--- STORED DATA ---

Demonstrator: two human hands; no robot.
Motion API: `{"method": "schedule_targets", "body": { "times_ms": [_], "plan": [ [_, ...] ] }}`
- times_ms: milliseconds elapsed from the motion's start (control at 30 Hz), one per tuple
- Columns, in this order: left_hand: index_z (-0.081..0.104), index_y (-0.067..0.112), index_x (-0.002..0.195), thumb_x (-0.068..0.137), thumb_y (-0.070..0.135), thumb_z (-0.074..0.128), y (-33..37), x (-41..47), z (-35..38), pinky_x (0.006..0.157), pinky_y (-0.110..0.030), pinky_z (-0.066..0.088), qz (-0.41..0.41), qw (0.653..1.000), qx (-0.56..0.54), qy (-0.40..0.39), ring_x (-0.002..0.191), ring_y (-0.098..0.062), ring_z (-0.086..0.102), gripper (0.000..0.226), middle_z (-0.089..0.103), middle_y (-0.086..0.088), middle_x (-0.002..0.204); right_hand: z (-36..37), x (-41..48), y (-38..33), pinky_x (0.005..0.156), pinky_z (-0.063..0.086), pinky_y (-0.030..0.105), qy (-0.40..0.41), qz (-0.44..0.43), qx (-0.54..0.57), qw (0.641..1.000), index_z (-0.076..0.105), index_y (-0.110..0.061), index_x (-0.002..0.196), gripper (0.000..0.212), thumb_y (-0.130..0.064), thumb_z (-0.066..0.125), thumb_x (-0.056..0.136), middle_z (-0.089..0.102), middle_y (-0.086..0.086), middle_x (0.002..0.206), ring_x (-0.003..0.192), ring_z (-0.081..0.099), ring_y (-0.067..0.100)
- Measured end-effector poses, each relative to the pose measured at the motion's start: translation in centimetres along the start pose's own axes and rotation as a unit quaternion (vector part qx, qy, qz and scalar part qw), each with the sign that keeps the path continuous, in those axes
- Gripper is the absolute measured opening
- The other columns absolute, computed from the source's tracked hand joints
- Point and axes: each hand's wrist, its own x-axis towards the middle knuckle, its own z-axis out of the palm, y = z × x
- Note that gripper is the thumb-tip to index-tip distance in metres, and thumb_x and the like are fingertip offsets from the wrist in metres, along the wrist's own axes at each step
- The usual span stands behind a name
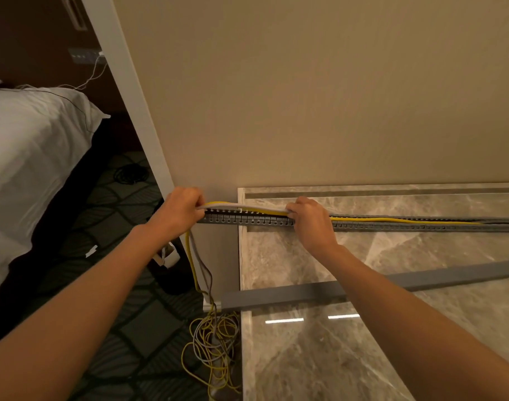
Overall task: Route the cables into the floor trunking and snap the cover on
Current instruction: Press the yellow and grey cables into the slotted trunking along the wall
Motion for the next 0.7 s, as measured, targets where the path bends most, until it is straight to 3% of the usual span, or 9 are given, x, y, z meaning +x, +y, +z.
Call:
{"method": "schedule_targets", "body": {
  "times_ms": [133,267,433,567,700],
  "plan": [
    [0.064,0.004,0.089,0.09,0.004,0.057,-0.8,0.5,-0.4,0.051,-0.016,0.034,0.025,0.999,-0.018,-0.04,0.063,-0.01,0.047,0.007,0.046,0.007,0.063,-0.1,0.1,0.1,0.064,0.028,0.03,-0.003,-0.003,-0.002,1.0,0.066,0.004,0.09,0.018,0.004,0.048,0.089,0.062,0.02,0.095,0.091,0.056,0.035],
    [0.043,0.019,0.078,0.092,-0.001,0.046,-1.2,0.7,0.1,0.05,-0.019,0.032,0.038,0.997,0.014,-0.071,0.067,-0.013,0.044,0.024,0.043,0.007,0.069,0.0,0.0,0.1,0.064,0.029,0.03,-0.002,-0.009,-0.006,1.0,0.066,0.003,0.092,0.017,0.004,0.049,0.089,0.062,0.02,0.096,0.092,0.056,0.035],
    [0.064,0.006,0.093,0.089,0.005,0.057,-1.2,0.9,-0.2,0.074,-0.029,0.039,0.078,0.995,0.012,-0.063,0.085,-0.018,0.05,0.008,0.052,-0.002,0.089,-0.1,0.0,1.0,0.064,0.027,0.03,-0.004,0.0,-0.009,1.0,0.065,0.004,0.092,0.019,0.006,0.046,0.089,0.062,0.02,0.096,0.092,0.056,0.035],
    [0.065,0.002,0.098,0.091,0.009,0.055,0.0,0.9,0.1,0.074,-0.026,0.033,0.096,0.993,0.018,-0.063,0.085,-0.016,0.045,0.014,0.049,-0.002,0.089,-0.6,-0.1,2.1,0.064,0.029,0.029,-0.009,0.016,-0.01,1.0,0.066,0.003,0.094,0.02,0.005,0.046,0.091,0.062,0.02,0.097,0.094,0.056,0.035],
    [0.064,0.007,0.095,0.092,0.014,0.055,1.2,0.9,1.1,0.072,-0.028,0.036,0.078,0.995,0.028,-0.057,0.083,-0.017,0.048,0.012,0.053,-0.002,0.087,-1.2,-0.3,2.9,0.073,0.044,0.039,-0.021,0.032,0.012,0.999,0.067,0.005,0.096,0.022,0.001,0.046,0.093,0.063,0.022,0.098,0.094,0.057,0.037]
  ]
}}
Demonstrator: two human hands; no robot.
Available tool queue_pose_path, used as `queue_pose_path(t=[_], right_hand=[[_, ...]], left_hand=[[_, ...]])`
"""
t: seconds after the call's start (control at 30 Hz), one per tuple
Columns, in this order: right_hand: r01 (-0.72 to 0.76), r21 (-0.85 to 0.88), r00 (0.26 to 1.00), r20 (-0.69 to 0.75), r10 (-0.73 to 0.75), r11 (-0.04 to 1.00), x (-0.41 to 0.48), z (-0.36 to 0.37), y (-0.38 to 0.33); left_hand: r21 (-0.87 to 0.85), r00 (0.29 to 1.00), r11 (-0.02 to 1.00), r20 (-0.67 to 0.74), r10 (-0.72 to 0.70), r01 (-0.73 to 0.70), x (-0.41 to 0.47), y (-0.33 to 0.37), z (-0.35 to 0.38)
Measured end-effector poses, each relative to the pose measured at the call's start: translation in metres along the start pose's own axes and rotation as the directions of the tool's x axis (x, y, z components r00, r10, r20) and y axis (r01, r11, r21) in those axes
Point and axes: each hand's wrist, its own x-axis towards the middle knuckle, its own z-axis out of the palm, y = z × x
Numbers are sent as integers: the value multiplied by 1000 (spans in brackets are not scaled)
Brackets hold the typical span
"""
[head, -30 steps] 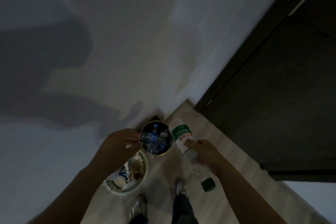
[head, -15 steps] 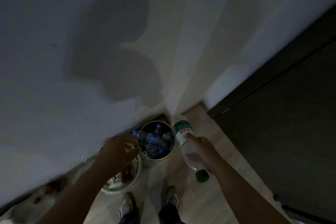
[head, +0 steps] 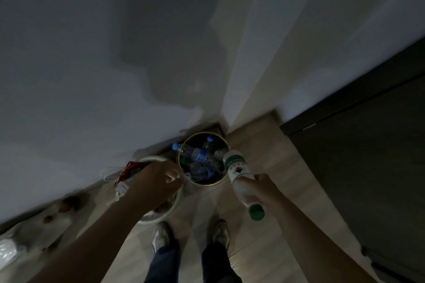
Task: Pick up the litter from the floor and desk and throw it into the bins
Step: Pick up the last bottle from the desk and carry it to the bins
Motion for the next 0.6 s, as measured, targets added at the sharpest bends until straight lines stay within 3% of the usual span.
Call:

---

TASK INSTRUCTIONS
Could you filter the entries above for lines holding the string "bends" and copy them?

REPLY
Motion for the next 0.7 s, as measured, targets where the path bends most, until it is straight to 3% of the usual span, or 9 are given, x, y, z meaning +x, +y, +z.
Motion for the next 0.6 s, as measured, targets added at the sharpest bends until straight lines stay within 3% of the usual span.

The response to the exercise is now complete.